The porch doubles as the pastor’s office and his sanctuary. It’s where he writes sermons, studies philosophy and wrestles with everything from mass shootings to the violence inherent in pro football. It’s early September, the Florida heat sticky, bugs swarming the lights. Gold Terrible Towels hang above the pastor’s desk, next to the rolling book cart stuffed with self-help volumes, both tucked against the house, protected by the awning overhead.
Youthful, bespectacled and clean shaven, the pastor wears Steelers flip-flops and a T-shirt with SHALIEVE splashed across the front. He clutches a Cuban cigar in his right hand, pausing for the occasional puff. The NFL season kicked off the night before, but he didn’t watch one play—he hardly watches football anymore. Instead, he retreated to the porch, hoping to find peace. And if not peace, then wisdom. And if neither peace nor wisdom, then at least a break from searching for both.
The pastor twirls the cigar as he laughs about porches. He’s not sure why, but in his 49 years on Earth, in his various incarnations—Navy veteran, engineer, pastor, team chaplain for the Dolphins, football dad and anguished parent—he has found being outdoors more conducive to contemplation. That’s why, five years ago, he bought this house in Coral Springs with the expansive space out back, and why he outfitted it with lounge chairs, speakers that pipe in jazz and notebooks to be filled.
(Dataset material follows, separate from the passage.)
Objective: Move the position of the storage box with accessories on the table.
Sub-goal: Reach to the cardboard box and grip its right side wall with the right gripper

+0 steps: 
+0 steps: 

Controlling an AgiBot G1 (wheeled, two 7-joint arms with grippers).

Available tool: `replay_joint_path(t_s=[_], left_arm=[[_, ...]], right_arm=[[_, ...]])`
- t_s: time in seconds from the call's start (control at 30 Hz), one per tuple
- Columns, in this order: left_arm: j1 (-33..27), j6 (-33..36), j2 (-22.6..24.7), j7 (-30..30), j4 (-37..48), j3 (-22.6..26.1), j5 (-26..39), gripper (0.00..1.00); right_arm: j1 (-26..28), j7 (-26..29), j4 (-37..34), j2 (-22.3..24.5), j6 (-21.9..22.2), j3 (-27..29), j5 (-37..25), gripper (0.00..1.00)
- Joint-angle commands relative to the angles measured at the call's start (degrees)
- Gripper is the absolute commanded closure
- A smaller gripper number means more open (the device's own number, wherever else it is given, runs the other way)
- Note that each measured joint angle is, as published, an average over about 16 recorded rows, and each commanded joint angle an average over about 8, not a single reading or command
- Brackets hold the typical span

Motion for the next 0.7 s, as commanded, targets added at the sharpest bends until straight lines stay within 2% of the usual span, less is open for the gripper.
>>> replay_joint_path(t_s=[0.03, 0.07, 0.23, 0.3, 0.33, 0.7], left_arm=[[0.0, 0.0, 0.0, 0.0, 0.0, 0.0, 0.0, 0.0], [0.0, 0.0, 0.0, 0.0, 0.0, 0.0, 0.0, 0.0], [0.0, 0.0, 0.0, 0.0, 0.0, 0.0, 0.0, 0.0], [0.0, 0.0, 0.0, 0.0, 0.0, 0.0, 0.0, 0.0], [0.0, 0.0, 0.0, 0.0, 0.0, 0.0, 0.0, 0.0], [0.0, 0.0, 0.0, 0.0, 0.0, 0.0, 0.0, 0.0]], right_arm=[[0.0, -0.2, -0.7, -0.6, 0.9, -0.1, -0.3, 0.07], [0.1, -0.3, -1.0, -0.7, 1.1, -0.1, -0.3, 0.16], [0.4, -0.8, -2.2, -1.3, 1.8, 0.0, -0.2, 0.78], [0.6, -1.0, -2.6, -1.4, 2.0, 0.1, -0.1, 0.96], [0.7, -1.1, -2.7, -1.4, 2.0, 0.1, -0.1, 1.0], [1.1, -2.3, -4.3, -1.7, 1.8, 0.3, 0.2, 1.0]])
Most people, the pastor says, should spend more time thinking about issues that don’t impact them directly. It’s difficult, though. He spent a good portion of his adulthood helping others overcome their problems—counseling, encouraging, simplifying. Trust your convictions, he’d tell them, until the day when he couldn’t fully trust his own. A new football season is here, making the weight of it feel a little heavier. “The last 20 months,” Vernon Shazier says, “I’ve wrestled with my faith more than I ever had in my life.”